SciYro 07-01-2005 08:27 AM

ok, screw messages, throw them at windows. personally i never got to involved in windows programing, it was soo complicated that i said "ah, f c/c++" and started using assembly (owe, windows was a big pain, certainly its not for programing programs)

anyways, i think the closest you can get to "messages" in a POSIX style environment is signals, each signal has a default handler that glibc (the "standard" C library) takes care of, you can however make your own (warning: only make your own if you need to, usually you only need to if your program wants to ask the user if they want to quit to save data), some signals you cant assign handlers to (these kind the kernel will handle, there is one that forces a process to terminate, it wont even let the process clean up, it will just free its memory, and essentially forget it ever existed (meaning the program stops dead in its tracks, only send this to programs that don't respond to the other "kill" signals))

as for the event loop: you have to make your own, however, the desktop environments come with libraries to handle the event loop itself, so you just add things to it, then tell it to run, and thats how application programing works under them, for daemons/programs (system one, CLI only ...) you have to make the main loop yourself, same goes if you don't use those event loop makers they came with.

there are other ways of IPC (inter process communication) at the system level, shared memory for one. Read glibc manual for more info on the system level things.
and ""portable executable" file format", never heard of it.

libraries, like .dll in windows, only programs share the same library (call them .so, (shared object file)
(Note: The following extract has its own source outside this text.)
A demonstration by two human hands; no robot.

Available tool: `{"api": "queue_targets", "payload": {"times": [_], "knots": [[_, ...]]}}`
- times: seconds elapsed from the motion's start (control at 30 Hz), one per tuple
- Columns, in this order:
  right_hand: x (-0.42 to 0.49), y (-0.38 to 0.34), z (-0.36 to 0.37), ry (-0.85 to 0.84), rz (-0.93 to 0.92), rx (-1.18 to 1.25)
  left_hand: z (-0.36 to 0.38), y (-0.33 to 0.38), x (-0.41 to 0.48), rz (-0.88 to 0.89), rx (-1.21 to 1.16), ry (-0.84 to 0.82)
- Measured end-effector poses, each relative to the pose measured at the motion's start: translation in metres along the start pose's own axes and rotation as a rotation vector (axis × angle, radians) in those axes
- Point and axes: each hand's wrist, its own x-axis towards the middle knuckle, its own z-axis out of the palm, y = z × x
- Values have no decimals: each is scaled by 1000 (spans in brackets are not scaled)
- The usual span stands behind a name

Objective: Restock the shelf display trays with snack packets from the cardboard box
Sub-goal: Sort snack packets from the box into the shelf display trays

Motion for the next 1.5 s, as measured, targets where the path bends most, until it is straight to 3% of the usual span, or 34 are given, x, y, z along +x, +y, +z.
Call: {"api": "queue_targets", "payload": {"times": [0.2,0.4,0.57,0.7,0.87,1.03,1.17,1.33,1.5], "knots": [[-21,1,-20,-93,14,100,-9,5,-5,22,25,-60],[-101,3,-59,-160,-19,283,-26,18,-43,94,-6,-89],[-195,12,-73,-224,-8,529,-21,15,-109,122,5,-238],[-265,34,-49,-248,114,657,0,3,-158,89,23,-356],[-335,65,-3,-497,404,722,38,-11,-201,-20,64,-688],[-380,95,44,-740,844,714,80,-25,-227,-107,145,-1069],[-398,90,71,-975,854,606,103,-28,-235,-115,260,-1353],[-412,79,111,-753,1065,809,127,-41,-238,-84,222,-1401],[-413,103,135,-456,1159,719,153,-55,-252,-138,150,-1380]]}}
edit: also, in UNIX-like system (as we have here), the "main" function has 3 arguments
1) int - number of arguments
2) char ** - arguments
3) char ** - environment varibales

Marc L. 07-03-2005 02:11 PM

Thanks. That already gave me a good start.

ArthurSittler 05-04-2010 03:19 AM

Linux is intentionally a very Unix(R)-like operating system. Recent versions of Windows(R) since WindowsNT also incorporate many concepts of Unix(R) and its ancestry. I recommend The Design of the Unix Operating System by Maurice J. Bach, ISBN 0-13-201799-7, as a reference to the sorts of interprocess communications used in Linux. I would point to operating-system resources of signals, semaphores, mutexes, and other synchronization methods. Information may be passed between processes conveniently using files and file-like objects called pipes.
A process may fork to spawn a child process. The parent and child processes then may communicate using synchronization objects and pipes. I have used these when writing software to interact with real-time data in both Linux and Windows. There are some advantages to using these messages instead of the message pump method in Windows. Mainly, this method does not rely on of central message handler which may not be very responsive. Instead of a message pump, it is more a data pump. It also does not need to decode messages, because the synchronization object activates the target process. Well, actually, the synchronization methods interface with the process scheduler in the operating system by moving the process from the waiting-for-signal queue to the ready-to run queue. Then the scheduler runs whatever process has highest priority from the ready-to-run queue.
The basic philosophy in Unix is that nearly everything is treated as a file. Programs get their inputs from files and write output to files. Every program explicitly has input file stdin and output files stdout and stderr available. If additional files are needed, they are typically specified as parameters on the command line.
In Linux, the usual philosophy in the graphical user interface is to just get an idea what the user wants to do, then make the corresponding processes runnable with the data from the user interface. This is less tightly coupled than the Windows philosophy of actually invoking action directly within the user interface. It may be less responsive, but is less prone to faults involving message handling.